• EXERCISE REQUIREMENTS: After finding the line containing "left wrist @" below, please output that line and each following one through the line containing "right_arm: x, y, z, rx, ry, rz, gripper", exactly as written.

• DATASET:
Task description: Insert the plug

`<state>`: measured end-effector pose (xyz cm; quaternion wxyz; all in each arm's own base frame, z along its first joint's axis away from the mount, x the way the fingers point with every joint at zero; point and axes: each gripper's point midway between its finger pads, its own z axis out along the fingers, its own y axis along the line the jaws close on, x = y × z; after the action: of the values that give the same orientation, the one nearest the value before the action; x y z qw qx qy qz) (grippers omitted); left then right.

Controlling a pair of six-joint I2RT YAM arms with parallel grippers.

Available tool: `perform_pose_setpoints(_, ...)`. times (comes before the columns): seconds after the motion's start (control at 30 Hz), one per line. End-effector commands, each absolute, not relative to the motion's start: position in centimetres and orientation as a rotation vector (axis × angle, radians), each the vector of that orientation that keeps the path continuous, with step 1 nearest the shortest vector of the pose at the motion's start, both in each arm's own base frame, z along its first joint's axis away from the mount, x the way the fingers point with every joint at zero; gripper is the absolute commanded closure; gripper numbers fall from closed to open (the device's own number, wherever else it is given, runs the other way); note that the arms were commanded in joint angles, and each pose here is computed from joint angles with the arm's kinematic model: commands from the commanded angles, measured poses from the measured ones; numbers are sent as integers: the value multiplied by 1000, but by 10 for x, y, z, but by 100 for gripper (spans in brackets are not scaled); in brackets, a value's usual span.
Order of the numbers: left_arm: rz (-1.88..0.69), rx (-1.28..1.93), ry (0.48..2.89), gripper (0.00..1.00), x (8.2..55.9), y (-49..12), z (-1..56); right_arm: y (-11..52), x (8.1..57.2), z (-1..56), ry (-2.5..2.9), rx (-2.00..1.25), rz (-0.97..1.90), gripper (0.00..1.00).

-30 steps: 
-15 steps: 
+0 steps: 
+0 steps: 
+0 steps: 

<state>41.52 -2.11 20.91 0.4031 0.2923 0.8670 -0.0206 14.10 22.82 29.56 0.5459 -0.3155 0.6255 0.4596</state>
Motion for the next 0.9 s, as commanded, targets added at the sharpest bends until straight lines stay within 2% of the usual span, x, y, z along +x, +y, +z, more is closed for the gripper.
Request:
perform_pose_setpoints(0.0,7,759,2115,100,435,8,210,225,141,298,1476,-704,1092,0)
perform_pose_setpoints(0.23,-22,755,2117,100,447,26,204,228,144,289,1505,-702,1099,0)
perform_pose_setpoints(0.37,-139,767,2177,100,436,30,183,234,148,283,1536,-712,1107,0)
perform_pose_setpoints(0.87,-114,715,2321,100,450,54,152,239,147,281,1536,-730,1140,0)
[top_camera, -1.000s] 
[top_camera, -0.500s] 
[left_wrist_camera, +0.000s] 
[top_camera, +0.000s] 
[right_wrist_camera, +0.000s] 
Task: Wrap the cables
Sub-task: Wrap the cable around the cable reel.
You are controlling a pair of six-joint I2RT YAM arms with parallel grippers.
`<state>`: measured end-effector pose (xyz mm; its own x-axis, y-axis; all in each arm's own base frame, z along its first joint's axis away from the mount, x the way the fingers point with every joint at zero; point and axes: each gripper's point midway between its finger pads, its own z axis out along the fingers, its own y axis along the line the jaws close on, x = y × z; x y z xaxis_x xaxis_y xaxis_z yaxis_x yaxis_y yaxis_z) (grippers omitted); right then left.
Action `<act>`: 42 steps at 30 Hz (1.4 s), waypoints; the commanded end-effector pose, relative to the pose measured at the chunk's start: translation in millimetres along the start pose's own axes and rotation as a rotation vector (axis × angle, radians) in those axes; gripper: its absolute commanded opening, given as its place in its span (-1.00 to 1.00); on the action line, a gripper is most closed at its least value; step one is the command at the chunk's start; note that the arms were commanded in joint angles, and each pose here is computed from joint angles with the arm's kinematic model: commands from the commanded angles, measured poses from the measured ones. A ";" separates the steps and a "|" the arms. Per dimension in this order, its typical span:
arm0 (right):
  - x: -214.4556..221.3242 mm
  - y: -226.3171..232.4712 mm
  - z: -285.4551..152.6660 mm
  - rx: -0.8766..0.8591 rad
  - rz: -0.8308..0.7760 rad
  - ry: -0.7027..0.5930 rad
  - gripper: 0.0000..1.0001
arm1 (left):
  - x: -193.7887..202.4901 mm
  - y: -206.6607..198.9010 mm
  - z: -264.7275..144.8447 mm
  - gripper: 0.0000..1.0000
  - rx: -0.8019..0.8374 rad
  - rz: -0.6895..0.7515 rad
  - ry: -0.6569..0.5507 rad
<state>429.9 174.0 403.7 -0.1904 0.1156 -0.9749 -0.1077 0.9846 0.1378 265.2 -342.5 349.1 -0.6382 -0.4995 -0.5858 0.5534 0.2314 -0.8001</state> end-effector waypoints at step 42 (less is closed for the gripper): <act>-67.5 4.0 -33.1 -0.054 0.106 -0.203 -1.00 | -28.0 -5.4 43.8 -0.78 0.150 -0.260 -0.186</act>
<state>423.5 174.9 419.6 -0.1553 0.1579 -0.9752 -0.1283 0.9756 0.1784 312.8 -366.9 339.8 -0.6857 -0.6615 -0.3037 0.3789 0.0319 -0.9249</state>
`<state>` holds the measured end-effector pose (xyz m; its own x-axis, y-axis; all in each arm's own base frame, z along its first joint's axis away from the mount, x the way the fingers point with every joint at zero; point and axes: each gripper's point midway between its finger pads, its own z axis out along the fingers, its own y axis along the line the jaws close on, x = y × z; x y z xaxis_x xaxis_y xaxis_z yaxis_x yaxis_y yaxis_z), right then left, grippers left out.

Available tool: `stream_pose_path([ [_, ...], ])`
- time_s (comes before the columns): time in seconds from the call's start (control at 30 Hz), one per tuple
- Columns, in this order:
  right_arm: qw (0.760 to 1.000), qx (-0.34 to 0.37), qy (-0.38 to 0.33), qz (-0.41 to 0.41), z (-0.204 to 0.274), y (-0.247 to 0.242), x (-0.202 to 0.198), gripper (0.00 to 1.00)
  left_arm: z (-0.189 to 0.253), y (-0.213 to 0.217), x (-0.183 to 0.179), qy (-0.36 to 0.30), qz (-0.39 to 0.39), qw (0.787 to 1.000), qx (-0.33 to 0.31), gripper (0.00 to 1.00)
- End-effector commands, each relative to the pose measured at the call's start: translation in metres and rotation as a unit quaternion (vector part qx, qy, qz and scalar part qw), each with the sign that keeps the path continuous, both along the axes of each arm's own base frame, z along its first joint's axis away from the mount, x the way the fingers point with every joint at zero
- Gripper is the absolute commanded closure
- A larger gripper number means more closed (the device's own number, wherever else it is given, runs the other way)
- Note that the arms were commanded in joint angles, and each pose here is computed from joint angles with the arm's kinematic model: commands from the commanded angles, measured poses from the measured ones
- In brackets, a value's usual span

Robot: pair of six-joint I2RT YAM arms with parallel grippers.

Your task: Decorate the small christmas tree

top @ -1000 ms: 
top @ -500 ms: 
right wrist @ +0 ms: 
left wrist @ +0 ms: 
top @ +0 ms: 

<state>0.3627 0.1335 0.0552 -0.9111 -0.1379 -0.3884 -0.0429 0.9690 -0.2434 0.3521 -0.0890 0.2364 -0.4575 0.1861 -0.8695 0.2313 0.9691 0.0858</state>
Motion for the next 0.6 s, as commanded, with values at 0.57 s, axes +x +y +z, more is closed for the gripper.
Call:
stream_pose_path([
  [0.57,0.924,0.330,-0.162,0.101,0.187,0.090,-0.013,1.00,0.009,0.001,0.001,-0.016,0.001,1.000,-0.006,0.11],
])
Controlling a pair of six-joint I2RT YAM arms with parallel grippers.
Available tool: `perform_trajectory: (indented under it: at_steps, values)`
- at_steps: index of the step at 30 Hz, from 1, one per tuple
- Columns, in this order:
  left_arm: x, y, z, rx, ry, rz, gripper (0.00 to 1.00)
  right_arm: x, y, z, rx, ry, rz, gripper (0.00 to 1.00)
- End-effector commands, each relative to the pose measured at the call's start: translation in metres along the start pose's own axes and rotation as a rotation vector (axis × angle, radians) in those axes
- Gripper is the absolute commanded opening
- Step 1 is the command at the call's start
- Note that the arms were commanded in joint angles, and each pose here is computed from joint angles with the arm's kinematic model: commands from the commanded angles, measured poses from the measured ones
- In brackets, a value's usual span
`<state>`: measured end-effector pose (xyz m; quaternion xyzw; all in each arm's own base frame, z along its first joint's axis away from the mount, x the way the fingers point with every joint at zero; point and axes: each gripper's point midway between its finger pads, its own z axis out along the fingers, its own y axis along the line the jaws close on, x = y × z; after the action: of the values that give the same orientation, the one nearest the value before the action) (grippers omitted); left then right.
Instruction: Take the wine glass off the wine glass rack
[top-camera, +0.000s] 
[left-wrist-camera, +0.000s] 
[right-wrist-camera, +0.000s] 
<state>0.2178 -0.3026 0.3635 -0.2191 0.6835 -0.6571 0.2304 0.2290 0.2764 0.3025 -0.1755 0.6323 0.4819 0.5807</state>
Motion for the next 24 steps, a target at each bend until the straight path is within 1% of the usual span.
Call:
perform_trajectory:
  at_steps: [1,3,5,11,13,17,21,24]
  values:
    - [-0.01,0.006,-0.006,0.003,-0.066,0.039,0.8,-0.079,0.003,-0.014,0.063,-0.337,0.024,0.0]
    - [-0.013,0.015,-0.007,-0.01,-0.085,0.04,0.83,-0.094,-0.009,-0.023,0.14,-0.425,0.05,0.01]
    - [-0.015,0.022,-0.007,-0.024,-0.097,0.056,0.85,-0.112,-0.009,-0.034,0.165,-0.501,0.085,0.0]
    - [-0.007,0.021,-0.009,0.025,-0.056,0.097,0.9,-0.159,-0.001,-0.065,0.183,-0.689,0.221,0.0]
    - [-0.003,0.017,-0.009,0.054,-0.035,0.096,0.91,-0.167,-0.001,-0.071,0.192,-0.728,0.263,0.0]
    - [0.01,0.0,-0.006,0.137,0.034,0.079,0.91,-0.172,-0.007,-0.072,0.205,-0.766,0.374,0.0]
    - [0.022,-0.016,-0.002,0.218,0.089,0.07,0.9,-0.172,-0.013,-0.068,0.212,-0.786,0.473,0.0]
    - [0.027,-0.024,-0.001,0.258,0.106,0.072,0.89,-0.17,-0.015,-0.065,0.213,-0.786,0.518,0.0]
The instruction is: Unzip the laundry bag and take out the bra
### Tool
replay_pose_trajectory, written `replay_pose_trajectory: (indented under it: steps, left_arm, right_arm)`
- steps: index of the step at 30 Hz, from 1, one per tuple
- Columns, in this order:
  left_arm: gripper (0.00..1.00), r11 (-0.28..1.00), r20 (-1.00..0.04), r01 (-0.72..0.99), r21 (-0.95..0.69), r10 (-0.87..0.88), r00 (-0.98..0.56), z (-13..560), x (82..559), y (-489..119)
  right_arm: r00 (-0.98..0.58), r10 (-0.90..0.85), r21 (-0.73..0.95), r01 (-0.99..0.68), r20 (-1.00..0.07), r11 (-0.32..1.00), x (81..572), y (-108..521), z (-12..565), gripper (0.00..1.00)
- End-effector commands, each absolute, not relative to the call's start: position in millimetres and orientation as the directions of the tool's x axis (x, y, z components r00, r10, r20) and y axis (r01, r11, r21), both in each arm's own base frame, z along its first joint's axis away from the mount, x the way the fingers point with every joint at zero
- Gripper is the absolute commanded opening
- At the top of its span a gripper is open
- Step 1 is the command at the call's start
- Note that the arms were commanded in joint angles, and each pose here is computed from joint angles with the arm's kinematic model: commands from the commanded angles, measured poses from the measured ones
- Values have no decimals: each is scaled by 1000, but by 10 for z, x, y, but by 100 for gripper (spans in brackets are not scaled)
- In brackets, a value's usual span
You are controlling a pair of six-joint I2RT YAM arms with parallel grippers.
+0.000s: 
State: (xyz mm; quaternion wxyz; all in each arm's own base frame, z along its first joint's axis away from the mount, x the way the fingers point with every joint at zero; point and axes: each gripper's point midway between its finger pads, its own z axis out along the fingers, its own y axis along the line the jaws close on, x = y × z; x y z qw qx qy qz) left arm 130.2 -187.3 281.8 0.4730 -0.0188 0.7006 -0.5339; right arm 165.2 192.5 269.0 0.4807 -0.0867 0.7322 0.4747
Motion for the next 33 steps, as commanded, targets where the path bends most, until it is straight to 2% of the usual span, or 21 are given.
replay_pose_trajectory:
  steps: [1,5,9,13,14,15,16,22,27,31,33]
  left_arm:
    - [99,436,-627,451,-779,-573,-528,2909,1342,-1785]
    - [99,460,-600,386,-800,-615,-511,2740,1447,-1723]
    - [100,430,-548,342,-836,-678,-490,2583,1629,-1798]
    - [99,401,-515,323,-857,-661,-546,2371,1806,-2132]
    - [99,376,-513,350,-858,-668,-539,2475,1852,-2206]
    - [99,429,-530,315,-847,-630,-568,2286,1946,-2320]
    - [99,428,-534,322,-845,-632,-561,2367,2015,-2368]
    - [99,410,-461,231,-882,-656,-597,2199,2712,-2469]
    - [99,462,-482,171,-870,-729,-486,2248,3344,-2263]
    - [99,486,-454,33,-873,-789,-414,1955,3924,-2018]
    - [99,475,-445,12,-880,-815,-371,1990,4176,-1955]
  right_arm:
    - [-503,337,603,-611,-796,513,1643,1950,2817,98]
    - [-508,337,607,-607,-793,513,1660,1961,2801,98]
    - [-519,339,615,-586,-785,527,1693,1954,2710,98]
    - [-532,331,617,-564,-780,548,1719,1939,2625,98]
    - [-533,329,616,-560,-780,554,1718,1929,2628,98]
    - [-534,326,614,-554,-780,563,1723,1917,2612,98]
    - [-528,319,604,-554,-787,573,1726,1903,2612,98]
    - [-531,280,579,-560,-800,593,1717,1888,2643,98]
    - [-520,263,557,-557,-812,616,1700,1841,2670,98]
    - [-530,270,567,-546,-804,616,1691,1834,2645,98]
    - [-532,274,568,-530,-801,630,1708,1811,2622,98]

• EXERCISE RESULT:
left wrist @ +0 ms: 
top @ +0 ms: 

<state>0.3627 0.1335 0.0552 -0.9111 -0.1379 -0.3884 -0.0429 0.9690 -0.2434 0.3521 -0.0890 0.2364 -0.4575 0.1861 -0.8695 0.2313 0.9691 0.0858</state>
Motion for the next 0.6 s, as commanded, with values at 0.57 s, axes +x +y +z, more is closed for the gripper.
Call:
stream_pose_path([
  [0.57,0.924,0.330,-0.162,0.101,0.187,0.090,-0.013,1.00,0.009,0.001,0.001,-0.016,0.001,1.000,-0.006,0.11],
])
Controlling a pair of six-joint I2RT YAM arms with parallel grippers.
Available tool: `perform_trajectory: (indented under it: at_steps, values)`
- at_steps: index of the step at 30 Hz, from 1, one per tuple
- Columns, in this order:
  left_arm: x, y, z, rx, ry, rz, gripper (0.00 to 1.00)
  right_arm: x, y, z, rx, ry, rz, gripper (0.00 to 1.00)

Nothing else remains in this exercise.